## DESCRIPTION OF THE TASK
Give back the full material exactly. Omit no line.

(DATA FOR ANALYSIS)

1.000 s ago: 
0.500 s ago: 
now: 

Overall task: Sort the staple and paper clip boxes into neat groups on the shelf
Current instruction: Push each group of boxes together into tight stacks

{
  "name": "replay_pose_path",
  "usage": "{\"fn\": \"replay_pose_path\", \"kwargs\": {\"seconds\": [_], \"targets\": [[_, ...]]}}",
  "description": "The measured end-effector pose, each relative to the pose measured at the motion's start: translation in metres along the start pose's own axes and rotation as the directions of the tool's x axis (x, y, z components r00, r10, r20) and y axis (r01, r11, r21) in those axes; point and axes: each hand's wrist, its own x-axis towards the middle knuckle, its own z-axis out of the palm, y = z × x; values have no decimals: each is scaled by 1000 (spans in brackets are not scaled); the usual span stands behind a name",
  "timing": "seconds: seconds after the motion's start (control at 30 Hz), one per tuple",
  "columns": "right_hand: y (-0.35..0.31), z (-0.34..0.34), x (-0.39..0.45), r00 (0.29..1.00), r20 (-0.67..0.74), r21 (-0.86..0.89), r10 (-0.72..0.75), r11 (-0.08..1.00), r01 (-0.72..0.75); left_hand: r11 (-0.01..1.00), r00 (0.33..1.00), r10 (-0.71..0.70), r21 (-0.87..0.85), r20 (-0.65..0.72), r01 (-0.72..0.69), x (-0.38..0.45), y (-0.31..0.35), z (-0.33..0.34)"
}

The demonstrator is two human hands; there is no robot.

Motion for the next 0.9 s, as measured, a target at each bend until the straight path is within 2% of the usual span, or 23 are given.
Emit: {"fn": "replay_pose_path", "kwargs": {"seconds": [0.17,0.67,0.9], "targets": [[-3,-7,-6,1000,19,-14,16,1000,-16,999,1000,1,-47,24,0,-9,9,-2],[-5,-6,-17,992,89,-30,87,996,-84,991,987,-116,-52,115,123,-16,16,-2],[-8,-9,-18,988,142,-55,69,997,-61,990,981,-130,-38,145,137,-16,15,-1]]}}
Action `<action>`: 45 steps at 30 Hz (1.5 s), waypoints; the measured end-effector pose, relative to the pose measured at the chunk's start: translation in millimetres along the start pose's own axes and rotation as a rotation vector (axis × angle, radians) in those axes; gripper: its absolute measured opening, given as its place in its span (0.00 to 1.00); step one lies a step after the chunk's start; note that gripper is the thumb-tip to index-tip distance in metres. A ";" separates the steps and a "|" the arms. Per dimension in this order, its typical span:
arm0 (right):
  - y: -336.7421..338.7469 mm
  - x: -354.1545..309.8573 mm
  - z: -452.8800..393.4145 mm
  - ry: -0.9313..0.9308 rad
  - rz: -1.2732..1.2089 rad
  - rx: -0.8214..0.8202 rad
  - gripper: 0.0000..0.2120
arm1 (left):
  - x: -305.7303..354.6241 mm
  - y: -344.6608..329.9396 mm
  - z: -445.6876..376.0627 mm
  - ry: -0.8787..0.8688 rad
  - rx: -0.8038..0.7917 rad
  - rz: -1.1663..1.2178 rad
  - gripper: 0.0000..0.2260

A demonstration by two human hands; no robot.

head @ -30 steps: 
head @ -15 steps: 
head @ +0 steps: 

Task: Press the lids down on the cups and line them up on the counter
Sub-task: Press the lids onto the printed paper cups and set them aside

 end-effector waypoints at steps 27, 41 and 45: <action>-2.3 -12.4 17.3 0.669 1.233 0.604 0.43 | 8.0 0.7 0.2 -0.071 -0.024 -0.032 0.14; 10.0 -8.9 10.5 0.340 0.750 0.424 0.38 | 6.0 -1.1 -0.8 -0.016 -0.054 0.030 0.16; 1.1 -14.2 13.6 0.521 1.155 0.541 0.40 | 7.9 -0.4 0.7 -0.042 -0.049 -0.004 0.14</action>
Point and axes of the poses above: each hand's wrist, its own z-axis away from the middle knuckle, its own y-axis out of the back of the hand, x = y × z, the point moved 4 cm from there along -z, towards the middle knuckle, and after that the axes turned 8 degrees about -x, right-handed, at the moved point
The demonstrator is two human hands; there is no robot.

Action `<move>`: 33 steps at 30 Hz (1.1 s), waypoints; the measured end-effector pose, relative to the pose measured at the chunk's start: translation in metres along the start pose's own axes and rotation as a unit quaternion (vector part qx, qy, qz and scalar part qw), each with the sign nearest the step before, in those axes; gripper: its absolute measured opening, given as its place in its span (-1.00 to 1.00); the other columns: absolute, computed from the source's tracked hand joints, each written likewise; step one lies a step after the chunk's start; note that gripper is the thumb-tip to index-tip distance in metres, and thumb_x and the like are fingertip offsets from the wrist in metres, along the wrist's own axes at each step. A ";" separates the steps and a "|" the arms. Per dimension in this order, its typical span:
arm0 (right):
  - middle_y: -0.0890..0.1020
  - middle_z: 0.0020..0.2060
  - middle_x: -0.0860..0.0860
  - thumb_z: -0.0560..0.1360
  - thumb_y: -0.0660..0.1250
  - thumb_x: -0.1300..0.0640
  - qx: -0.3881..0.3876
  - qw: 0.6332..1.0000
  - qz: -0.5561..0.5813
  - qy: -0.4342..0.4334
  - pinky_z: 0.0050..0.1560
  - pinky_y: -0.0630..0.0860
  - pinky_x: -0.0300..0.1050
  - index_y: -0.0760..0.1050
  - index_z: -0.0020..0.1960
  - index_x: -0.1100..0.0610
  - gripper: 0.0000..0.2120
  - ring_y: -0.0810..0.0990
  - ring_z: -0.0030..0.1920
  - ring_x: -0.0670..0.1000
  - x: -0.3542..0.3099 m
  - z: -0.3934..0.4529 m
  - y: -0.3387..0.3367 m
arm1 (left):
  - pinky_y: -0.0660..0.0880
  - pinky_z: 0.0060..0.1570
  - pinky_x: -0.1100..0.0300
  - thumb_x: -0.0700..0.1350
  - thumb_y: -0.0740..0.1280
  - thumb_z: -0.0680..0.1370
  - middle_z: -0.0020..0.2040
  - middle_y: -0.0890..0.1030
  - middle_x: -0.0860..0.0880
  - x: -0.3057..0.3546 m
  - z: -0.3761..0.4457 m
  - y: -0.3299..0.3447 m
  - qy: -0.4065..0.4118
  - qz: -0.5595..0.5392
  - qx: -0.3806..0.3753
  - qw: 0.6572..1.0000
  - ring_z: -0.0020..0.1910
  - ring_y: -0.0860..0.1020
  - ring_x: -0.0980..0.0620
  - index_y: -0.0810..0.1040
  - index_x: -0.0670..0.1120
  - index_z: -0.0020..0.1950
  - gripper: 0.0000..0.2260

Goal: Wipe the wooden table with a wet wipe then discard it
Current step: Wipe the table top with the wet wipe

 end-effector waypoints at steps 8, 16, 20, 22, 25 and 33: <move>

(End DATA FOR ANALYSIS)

## ANSWER TO THIS PROBLEM
1.000 s ago: 
0.500 s ago: 
now: 

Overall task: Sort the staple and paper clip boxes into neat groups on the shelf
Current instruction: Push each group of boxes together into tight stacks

{
  "name": "replay_pose_path",
  "usage": "{\"fn\": \"replay_pose_path\", \"kwargs\": {\"seconds\": [_], \"targets\": [[_, ...]]}}",
  "description": "The measured end-effector pose, each relative to the pose measured at the motion's start: translation in metres along the start pose's own axes and rotation as the directions of the tool's x axis (x, y, z components r00, r10, r20) and y axis (r01, r11, r21) in those axes; point and axes: each hand's wrist, its own x-axis towards the middle knuckle, its own z-axis out of the palm, y = z × x; values have no decimals: each is scaled by 1000 (spans in brackets are not scaled); the usual span stands behind a name",
  "timing": "seconds: seconds after the motion's start (control at 30 Hz), one per tuple",
  "columns": "right_hand: y (-0.35..0.31), z (-0.34..0.34), x (-0.39..0.45), r00 (0.29..1.00), r20 (-0.67..0.74), r21 (-0.86..0.89), r10 (-0.72..0.75), r11 (-0.08..1.00), r01 (-0.72..0.75); left_hand: r11 (-0.01..1.00), r00 (0.33..1.00), r10 (-0.71..0.70), r21 (-0.87..0.85), r20 (-0.65..0.72), r01 (-0.72..0.69), x (-0.38..0.45), y (-0.31..0.35), z (-0.33..0.34)"
}

The demonstrator is two human hands; there is no robot.

Motion for the next 0.9 s, as measured, a target at each bend until the straight path is within 2% of the usual span, or 23 are given.
Emit: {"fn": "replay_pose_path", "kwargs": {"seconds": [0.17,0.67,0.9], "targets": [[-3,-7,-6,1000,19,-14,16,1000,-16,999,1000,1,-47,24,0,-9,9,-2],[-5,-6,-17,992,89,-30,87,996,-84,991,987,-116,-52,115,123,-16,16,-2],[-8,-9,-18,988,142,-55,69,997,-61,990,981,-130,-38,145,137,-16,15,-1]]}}
Action `<action>`: 45 steps at 30 Hz (1.5 s), waypoints; the measured end-effector pose, relative to the pose measured at the chunk's start: translation in millimetres along the start pose's own axes and rotation as a rotation vector (axis × angle, radians) in those axes; gripper: its absolute measured opening, given as its place in its span (0.00 to 1.00); step one lies a step after the chunk's start; note that gripper is the thumb-tip to index-tip distance in metres. A ";" separates the steps and a "|" the arms. Per dimension in this order, its typical span:
arm0 (right):
  - y: -336.7421..338.7469 mm
  - x: -354.1545..309.8573 mm
  - z: -452.8800..393.4145 mm
  - ry: -0.9313..0.9308 rad
  - rz: -1.2732..1.2089 rad
  - rx: -0.8214..0.8202 rad
  - gripper: 0.0000..0.2120
arm1 (left):
  - x: -305.7303..354.6241 mm
  - y: -344.6608..329.9396 mm
  - z: -445.6876..376.0627 mm
  - ry: -0.8787..0.8688 rad
  - rx: -0.8038..0.7917 rad
  - rz: -1.1663..1.2178 rad
  - gripper: 0.0000..0.2260

A demonstration by two human hands; no robot.

head @ -30 steps: 
head @ -15 steps: 
head @ +0 steps: 

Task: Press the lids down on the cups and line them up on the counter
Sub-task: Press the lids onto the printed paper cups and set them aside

 end-effector waypoints at steps 27, 41 and 45: <action>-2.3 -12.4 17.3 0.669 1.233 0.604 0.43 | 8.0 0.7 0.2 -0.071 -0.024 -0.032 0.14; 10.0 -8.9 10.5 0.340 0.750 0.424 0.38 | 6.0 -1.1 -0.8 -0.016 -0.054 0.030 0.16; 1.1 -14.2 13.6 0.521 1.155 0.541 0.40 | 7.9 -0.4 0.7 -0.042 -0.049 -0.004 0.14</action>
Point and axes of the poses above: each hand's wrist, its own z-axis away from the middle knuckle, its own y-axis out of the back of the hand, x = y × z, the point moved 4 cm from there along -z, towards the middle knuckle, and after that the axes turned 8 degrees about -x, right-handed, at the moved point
The demonstrator is two human hands; there is no robot.

Action `<move>`: 33 steps at 30 Hz (1.1 s), waypoints; the measured end-effector pose, relative to the pose measured at the chunk's start: translation in metres along the start pose's own axes and rotation as a unit quaternion (vector part qx, qy, qz and scalar part qw), each with the sign nearest the step before, in those axes; gripper: its absolute measured opening, given as its place in its span (-1.00 to 1.00); the other columns: absolute, computed from the source's tracked hand joints, each written likewise; step one lies a step after the chunk's start; note that gripper is the thumb-tip to index-tip distance in metres, and thumb_x and the like are fingertip offsets from the wrist in metres, along the wrist's own axes at each step. A ";" separates the steps and a "|" the arms. Per dimension in this order, its typical span:
arm0 (right):
  - middle_y: -0.0890..0.1020
  - middle_z: 0.0020..0.2060
  - middle_x: -0.0860..0.0860
  - thumb_z: -0.0560..0.1360
  - thumb_y: -0.0660..0.1250
  - thumb_x: -0.1300..0.0640
  - qx: -0.3881..0.3876
  - qw: 0.6332..1.0000
  - qz: -0.5561..0.5813
  - qy: -0.4342..0.4334
  - pinky_z: 0.0050..0.1560
  - pinky_y: -0.0630..0.0860
  - pinky_x: -0.0300..0.1050
  - index_y: -0.0760..0.1050
  - index_z: -0.0020..0.1960
  - index_x: -0.1100..0.0610
  - gripper: 0.0000..0.2120
  - ring_y: -0.0810..0.0990
  - ring_z: -0.0030..0.1920
  - ring_x: -0.0670..0.1000
  - x: -0.3542..0.3099 m
  - z: -0.3934..0.4529 m
  - y: -0.3387..0.3367 m
arm1 (left):
  - pinky_y: -0.0660..0.0880
  - pinky_z: 0.0060..0.1570
  - pinky_x: -0.1100..0.0300
  - thumb_x: -0.0700..0.1350
  - thumb_y: -0.0740..0.1280
  - thumb_z: -0.0680..0.1370
  - middle_z: -0.0020..0.2040
  - middle_y: -0.0890..0.1030
  - middle_x: -0.0860..0.0880
  - x: -0.3057..0.3546 m
  - z: -0.3761..0.4457 m
  - y: -0.3299..0.3447 m
  - qy: -0.4065..0.4118
  - qz: -0.5595..0.5392
  - qx: -0.3806..0.3753
  - qw: 0.6572..1.0000
  - ring_z: -0.0020..0.1910
  - ring_y: -0.0860..0.1020
  - ring_x: -0.0980..0.0620
  - index_y: -0.0810..0.1040
  - index_x: -0.0670..0.1120
  - index_z: -0.0020..0.1950
  - gripper: 0.0000..0.2260

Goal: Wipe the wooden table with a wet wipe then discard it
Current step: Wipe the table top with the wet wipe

 end-effector waypoints at steps 8, 16, 20, 22, 25 and 33: <move>

The response to the exercise has been completed.